When the enterprising Chinese tried to sell their hog-bristle toothbrushes to Europeans, it was a no-sale situation. Europeans were apparently too woossie for them, finding the bristles too painful and hard. Those Europeans who bothered to brush, and apparently not too many did back then, preferred horsehair toothbrushes.
Then along comes one Dr. Pierre Fauchard who said in his dental textbook , likely not a best-seller, in around 1723 that horsehair was too soft and that people should just vigorously rub their teeth and gums with a piece of natural sponge. Back then, humans really depended on the animal world a lot to keep their body parts clean, especially their teeth. Guess we still do. For a while even badgers had to give up their pelts for toothbrushes. But then along came the very grossly impolite habit of picking the teeth with a quill—again one of God’s creatures having to give it up for dental hygiene—although the wealthy Romans used silver or gold picks.

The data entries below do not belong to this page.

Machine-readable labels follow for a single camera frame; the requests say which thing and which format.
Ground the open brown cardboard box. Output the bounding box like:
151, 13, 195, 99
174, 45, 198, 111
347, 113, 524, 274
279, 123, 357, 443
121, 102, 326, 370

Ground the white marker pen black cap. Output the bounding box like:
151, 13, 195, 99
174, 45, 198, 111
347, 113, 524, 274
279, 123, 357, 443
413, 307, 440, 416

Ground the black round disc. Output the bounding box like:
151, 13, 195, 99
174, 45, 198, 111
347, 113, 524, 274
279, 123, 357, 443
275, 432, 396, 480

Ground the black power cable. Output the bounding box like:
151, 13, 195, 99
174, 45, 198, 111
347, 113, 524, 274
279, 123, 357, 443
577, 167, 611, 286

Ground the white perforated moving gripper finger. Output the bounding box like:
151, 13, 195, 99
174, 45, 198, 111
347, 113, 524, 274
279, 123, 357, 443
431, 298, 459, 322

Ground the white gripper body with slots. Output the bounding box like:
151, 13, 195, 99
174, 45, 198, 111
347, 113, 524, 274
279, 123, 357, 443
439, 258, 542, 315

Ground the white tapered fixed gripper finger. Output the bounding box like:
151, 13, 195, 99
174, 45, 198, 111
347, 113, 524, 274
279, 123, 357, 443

Enter Dr. Louis Pasteur (1822-1895) who raised everyone’s germ consciousness during his illustrious career. He announced that all animal- hair toothbrushes were bad because they retained moisture and therefore bacteria and he strongly recommended people cease brushing with critter fur. The animal world I’m sure breathed a huge sigh of relief.
But, what to do, what to do about the toothbrushing issue? Not to worry; finally a solution to the problem---the nylon bristle toothbrush. People finally began to be able to smile openly and not with a hand, a fan, a newspaper, mask or book over their faces. The pearly whites really began to be pearly. This great new invention happened in 1938 AD, the year I was born. I humbly take no credit for either happy occurrence. Keep smilin’ folks!